Chaque été, des centaines de milliers de lycéens et d'étudiants signent leur premier contrat de travail. Bonne nouvelle pour la saison 2026 : le SMIC a été revalorisé au 1ᵉʳ juin à 12,31 € brut de l'heure, soit 1 867 € brut pour un temps plein. Mais entre les minorations applicables aux mineurs, les cotisations sociales et l'indemnité de congés payés, le montant qui arrive réellement sur le compte demande quelques explications.
Le salaire minimum selon l'âge en 2026
Le Code du travail autorise un abattement sur le SMIC pour les salariés mineurs, supprimé dès 6 mois de pratique professionnelle dans la branche d'activité :
| Âge | Minimum horaire brut | Brut mensuel (35 h) | Net mensuel estimé |
|---|---|---|---|
| Moins de 17 ans | 9,85 € (−20 %) | 1 494 € | ≈ 1 180 € |
| 17 à 18 ans | 11,08 € (−10 %) | 1 680 € | ≈ 1 330 € |
| 18 ans et plus | 12,31 € | 1 867 € | ≈ 1 478 € |
Beaucoup d'employeurs saisonniers appliquent le SMIC plein quel que soit l'âge — l'abattement est un plancher légal, pas une obligation. Vérifiez votre contrat, et si vous travaillez sur une base réduite, utilisez notre simulateur temps partiel pour estimer votre net.
Cotisations : un job d'été est un salaire comme un autre
Il n'existe pas d'exonération de cotisations spécifique aux jobs d'été : votre fiche de paie ressemble à celle de n'importe quel salarié. Au niveau du SMIC, les cotisations salariales représentent environ 21 % du brut — d'où le net d'environ 1 478 € pour un temps plein. Les heures supplémentaires au-delà de 35 h hebdomadaires sont majorées d'au moins 25 % et bénéficient d'une exonération d'impôt et d'une réduction de cotisations.
Fin de contrat : les 10 % de congés payés sont dus, pas la prime de précarité
Deux règles à connaître au moment du solde de tout compte :
- L'indemnité compensatrice de congés payés (10 % de la rémunération brute totale) est due si vous n'avez pas pris vos congés pendant le contrat — le cas général en job d'été.
- La prime de précarité de 10 %, en revanche, n'est pas due pour les emplois saisonniers ni pour les contrats conclus avec un jeune pendant ses vacances scolaires ou universitaires.
Concrètement, pour un mois au SMIC (1 867 € brut), comptez environ 187 € bruts d'indemnité de congés payés en plus sur votre dernier bulletin.

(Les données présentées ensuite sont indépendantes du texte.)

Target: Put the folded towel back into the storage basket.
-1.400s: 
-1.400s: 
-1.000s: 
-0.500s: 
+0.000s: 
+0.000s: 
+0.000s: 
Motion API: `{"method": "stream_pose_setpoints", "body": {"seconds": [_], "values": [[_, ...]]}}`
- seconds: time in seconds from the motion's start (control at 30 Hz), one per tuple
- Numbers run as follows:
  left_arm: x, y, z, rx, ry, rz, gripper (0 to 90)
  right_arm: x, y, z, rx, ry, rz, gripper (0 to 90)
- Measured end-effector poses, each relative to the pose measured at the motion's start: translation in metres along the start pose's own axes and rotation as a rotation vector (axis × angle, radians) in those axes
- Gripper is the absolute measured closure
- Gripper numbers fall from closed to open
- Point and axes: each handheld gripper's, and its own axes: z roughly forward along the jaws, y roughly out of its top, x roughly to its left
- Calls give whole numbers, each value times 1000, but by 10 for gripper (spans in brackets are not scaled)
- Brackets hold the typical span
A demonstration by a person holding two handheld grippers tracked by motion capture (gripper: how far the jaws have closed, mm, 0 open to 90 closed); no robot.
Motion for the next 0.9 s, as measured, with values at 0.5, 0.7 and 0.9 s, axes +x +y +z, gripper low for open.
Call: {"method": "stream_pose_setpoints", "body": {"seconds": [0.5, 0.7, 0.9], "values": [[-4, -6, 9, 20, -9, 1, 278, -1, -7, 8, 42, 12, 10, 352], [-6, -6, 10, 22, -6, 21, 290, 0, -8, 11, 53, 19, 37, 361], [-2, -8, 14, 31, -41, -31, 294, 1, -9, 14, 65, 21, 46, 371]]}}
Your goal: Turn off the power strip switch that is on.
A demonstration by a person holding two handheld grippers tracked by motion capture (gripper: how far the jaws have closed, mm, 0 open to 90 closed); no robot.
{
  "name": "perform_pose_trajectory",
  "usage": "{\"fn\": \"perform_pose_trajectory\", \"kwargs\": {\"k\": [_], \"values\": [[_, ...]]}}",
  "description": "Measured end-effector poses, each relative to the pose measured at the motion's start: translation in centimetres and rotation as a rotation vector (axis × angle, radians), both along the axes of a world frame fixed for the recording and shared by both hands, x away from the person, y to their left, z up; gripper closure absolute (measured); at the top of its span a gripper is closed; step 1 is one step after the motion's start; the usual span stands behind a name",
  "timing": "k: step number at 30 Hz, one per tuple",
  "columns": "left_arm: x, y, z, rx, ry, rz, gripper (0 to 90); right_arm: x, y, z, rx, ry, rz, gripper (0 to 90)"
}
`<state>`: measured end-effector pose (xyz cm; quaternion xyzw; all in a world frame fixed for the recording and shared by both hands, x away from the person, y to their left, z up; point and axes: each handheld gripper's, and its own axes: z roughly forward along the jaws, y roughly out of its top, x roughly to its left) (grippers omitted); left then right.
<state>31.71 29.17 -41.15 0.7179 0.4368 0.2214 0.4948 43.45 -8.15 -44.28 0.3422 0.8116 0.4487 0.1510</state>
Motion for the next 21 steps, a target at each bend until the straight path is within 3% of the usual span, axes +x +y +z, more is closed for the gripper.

Impôt : l'exonération étudiante, un vrai coup de pouce
Si vous avez 25 ans ou moins au 1ᵉʳ janvier 2026, les salaires perçus pendant vos études sont exonérés d'impôt sur le revenu dans la limite de trois SMIC mensuels par an, soit 5 601 € pour les revenus 2026. En dessous de ce seuil, votre job d'été n'alourdit pas l'impôt du foyer ; seul l'excédent doit être déclaré. L'exonération s'applique que vous soyez rattaché au foyer fiscal de vos parents ou non — pensez simplement à cocher la case dédiée lors de la déclaration.
Questions fréquentes
Un employeur peut-il payer un mineur en dessous du SMIC en 2026 ?
Oui, dans des limites strictes : 80 % du SMIC avant 17 ans (9,85 €/h) et 90 % entre 17 et 18 ans (11,08 €/h). Cet abattement disparaît dès que le jeune justifie de 6 mois de pratique professionnelle dans la branche. De nombreux employeurs versent toutefois le SMIC plein.
Dois-je déclarer mon job d'été aux impôts ?
Si vous avez 25 ans ou moins au 1ᵉʳ janvier et que vous êtes étudiant, vos salaires sont exonérés jusqu'à 5 601 € pour 2026 (trois SMIC mensuels). Seule la part au-delà de ce plafond doit être déclarée. Au-delà de 25 ans, l'intégralité est imposable.
Ai-je droit à la prime de précarité à la fin de mon job d'été ?
Non : la prime de précarité de 10 % n'est pas due pour les contrats saisonniers ni pour les jobs conclus avec un étudiant pendant ses vacances scolaires. En revanche, l'indemnité compensatrice de congés payés (10 % du brut total) reste due si les congés n'ont pas été pris.